If one of Boost's goals is to ease use and adoption of the various libraries made available by Boost, it does make sense to try to standardize the licenses under which the libraries are made available to users. (I make some recommendations about a possible short-form license below.)

[Standardizing the license will not] necessarily address the issue of satisfying corporate licensees. Each corporation will have its own concerns, based on their own experiences with software licensing and distribution and, if they're careful, will want to carefully review each license, even if they've been told that they're all standard. I would expect that, unless we're remarkably brilliant (or lucky) in drafting the standard Boost license, the standard license won't satisfy the legal departments of all corporations. I imagine that some will, for instance, absolutely insist that licensors provide a warranty of title and provide indemnification for third-party intellectual property infringement claims. Others may want functional warranties. (If I were advising the corporations, I would point out that they're not paying anything for the code and getting such warranties from individual programmers, who probably do not have deep pockets, is not that valuable anyway, but other lawyers may disagree.)
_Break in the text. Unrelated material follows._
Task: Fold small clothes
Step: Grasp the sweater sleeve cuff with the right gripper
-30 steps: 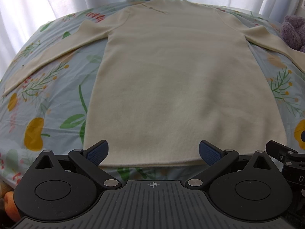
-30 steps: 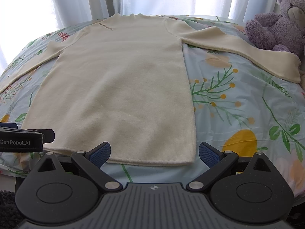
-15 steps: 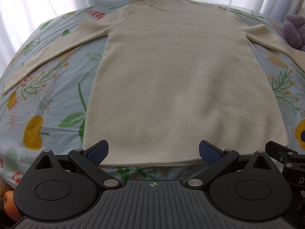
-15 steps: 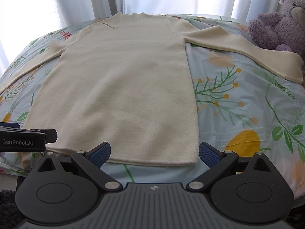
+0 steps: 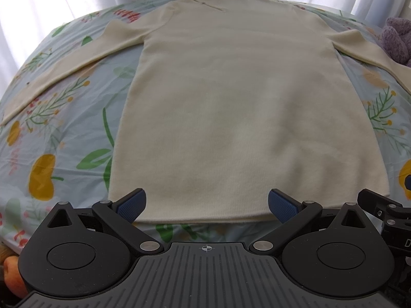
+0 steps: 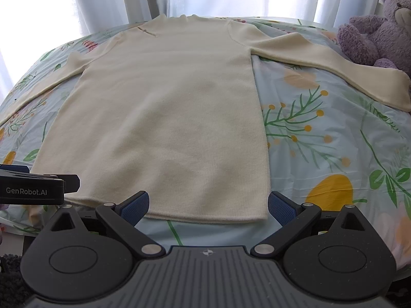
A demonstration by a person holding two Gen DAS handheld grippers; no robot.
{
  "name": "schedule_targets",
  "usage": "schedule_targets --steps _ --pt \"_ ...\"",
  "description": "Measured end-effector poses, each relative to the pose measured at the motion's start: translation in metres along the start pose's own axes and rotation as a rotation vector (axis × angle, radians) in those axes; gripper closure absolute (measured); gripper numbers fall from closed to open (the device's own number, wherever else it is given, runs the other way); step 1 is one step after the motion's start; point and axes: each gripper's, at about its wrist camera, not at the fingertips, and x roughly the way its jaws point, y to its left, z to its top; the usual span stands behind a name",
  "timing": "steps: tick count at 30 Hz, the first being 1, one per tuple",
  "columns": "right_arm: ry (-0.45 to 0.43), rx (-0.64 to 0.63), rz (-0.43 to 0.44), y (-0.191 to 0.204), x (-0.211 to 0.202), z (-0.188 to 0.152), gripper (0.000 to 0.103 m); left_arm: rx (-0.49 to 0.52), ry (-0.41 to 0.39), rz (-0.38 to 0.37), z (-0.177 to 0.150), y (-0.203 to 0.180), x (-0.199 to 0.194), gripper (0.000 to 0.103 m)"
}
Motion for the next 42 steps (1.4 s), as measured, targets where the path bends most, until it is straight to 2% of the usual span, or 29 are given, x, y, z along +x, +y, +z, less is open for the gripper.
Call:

But this can be addressed, not by trying to craft the perfect standard license, but by informing the corporations that they can, if they don't like the standard license, approach the authors to negotiate a different, perhaps even paid, license.

One other benefit of adopting a standard license is to help ensure that the license accomplishes, from a legal perspective, what the authors intend. For instance, many of the [original] licenses for the libraries available on boost.org do not disclaim the warranty of title, meaning that the authors could, arguably, be sued by a user if the code infringes the rights of a third party and the user is sued by that third party. I think the authors probably want to disclaim this kind of liability.

SHORT-FORM LICENSE

Without in anyway detracting from the draft license that's been circulated [to Boost moderators], I'd like to propose an alternative "short-form" license that Boost could have the library authors adopt. David [Abrahams] has expressed a desire to keep things as simple as possible, and to try to move away from past practice as little as possible, and this is my attempt at a draft.

This license, which is very similar to the BSD license and the MIT license, should satisfy the Open Source Initiative's Open Source Definition: (i) the license permits free redistribution, (ii) the distributed code includes source code, (iii) the license permits the creation of derivative works, (iv) the license does not discriminate against persons or groups, (v) the license does not discriminate against fields of endeavor, (vi) the rights apply to all to whom the program is redistributed, (vii) the license is not specific to a product, and (viii) the license is technologically neutral (i.e., it does not [require] an explicit gesture of assent in order to establish a contract between licensor and licensee).

This license grants all rights under the owner's copyrights (as well as an implied patent license), disclaims all liability for use of the code (including intellectual property infringement liability), and requires that all subsequent copies of the code [except machine-executable object code], including partial copies and derivative works, include the license.